За время предвыборной кампании у меня было множество встреч, и я уже привык слушать жалобы, отчаяние, видеть слезы. Но то, что я услышал в этот раз, далеко превосходило все то, что слышал раньше. Это был всплеск самого глубокого человеческого отчаяния. Люди говорили о том, что город разваливается буквально на глазах, ничего не строится, не ремонтируется, все приходит в запустение, как будто не существует никакой власти. Городская территория разбита на квадраты, в каждом из которых свои условия и законы жителям диктует господствующая тут преступная группировка. А главными их союзниками и покровителями является милиция. Обращаться туда – не только абсолютно бесполезно, но и крайне опасно, так как известно множество случаев, когда жалобщиков жестоко избивали и даже убивали, а затем трупы находили на улице или они исчезали вообще. А списывалось все на неизвестных хулиганов. Молодежь спивается либо становится наркоманами; она не желает работать, да и работы нет. Поэтому прямым ходом направляется в банды, которые уже не могут справиться с наплывом желающих и даже осуществляют придирчивый отбор новых рекрутов. Вот и попадают туда самые отпетые, жестокие, для которых убить человека – все равно, что сыграть в партию домино.

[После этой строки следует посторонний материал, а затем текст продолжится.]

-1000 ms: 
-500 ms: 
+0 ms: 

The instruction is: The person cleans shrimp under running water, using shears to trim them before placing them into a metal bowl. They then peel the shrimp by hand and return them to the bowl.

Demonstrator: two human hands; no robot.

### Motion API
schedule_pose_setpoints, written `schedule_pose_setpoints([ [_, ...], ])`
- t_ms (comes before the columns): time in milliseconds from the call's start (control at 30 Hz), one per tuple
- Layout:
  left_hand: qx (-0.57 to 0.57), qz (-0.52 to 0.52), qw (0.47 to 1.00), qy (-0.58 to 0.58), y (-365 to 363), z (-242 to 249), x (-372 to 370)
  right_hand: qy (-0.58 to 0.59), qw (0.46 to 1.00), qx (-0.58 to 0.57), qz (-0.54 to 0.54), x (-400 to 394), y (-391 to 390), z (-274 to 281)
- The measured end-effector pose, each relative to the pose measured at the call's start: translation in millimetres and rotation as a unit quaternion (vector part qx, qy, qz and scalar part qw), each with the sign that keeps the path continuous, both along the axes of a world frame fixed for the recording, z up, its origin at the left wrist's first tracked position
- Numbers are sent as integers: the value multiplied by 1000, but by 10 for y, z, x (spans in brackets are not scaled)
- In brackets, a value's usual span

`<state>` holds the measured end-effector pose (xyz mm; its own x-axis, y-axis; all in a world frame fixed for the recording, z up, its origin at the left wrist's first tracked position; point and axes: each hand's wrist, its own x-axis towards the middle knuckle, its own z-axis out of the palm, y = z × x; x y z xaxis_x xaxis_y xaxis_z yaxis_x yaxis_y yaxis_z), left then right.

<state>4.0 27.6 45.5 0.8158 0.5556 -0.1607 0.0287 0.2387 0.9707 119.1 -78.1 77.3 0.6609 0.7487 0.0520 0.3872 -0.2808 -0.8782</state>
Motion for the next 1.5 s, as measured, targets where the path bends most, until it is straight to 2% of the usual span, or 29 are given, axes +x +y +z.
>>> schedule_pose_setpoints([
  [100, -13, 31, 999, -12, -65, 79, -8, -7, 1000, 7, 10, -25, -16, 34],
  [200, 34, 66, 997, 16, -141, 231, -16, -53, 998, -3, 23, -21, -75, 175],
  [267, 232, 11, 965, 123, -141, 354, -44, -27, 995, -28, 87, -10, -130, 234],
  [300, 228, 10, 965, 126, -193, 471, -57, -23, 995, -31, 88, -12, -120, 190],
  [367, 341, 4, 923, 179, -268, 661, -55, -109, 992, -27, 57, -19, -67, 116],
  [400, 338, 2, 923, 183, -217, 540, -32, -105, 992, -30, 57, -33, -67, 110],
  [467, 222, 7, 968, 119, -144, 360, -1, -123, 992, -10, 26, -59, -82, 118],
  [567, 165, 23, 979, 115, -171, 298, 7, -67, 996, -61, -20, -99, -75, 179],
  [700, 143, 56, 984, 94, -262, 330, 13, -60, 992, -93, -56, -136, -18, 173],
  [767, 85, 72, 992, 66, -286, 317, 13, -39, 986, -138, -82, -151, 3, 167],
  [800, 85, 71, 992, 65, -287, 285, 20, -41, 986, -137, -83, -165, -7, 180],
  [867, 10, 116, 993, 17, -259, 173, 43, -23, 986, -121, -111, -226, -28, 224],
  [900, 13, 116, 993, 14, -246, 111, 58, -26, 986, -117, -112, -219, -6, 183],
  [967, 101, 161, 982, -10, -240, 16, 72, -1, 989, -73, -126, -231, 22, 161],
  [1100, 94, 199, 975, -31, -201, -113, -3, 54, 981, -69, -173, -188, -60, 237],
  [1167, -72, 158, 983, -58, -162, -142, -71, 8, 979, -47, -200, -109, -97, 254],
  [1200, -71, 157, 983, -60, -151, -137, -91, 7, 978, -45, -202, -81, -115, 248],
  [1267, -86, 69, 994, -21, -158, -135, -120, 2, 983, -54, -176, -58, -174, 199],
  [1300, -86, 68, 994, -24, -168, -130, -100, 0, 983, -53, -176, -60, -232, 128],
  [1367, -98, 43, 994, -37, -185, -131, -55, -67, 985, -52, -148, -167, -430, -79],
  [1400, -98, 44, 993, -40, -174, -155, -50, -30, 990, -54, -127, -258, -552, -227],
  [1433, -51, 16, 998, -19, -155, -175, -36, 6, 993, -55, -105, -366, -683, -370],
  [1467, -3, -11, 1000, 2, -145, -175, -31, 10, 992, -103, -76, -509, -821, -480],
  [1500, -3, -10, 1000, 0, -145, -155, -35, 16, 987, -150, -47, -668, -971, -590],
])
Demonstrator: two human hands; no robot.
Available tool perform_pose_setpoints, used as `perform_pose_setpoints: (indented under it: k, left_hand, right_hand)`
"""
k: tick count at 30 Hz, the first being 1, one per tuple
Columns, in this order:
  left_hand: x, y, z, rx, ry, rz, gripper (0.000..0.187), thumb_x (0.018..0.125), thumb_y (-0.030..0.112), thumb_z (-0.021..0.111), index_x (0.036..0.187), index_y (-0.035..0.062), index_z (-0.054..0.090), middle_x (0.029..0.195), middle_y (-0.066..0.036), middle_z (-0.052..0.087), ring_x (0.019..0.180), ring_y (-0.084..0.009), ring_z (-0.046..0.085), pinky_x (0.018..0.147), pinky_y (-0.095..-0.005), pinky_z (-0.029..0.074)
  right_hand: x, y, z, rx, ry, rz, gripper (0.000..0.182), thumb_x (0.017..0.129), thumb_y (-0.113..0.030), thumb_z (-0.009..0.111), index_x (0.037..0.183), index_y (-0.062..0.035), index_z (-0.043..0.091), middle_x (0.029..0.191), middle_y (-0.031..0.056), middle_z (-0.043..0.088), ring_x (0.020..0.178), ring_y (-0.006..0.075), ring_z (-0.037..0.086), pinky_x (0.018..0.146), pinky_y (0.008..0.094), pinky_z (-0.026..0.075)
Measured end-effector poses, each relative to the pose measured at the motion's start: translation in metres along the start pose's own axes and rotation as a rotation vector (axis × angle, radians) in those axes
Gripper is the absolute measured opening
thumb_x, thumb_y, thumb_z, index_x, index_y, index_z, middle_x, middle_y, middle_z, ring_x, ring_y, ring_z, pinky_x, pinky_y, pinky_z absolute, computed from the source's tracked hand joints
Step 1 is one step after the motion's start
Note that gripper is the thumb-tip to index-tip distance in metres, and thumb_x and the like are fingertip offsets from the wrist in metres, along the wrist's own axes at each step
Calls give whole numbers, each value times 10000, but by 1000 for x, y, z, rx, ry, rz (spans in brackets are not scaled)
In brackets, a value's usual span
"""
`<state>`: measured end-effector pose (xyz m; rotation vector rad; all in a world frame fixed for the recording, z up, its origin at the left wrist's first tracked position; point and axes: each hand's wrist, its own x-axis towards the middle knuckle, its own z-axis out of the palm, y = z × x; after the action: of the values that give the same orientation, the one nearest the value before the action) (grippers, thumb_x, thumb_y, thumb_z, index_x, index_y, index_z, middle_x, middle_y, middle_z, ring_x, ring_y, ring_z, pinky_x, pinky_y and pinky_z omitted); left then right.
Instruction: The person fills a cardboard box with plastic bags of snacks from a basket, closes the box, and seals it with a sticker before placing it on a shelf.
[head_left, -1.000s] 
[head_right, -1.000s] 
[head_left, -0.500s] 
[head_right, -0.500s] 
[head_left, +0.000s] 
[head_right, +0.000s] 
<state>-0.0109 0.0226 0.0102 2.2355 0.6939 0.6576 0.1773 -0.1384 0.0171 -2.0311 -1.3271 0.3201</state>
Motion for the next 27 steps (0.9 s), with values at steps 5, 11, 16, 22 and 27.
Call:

Но самое горькое были даже не эти высказывания, а то, что их авторы не верили, что можно что-то изменить. Отчаяние и страх царили в этом переполненном людьми зале. То, что копилось много лет, теперь выплескивалось наружу, и этим страшным потоком затопляло буквально все. И все же какая-то слабенькая надежда пробивалась сквозь мрачный и печальный тон речей. И эта надежда была обращена целиком на меня.
Пожалуй, только здесь в этом зале я впервые до конца прочувствовал весь тот груз ответственности, который собираюсь взвалить на себя. На меня были устремлены тысячи пар глаз и каждая из них был вопрос: не обманываю ли, не собираюсь ли воспользоваться общим отчаянием, чтобы пробраться к власти, а затем делать все то же самое, что и мои предшественники. Я не знал, как убедить этих людей в своем искреннем желании помочь им, слова тут были бесполезны; за последние годы они слышали огромное количество речей, которые на поверку оказывались лживыми. И как доказать, что все, что ты говоришь, идет от души, а не от лукавства. Наверное, только одним способом: делами.
Об этом я и стал говорить. Я не обещал, что после того, как я получу власть, жизнь переменится мгновенно, предстоит долгая, упорная и скорей всего кровавая борьба. Но победить в ней мы можем только совместными усилиями, в едином порыве взявшись за искоренение всех язв. От охватившего меня волнения я стал запинался. Но никого не волновали огрехи в моей речи, все хотели услышать в моих словах одно: подлинную боль за то, что происходит и веру в то, что все можно исправить.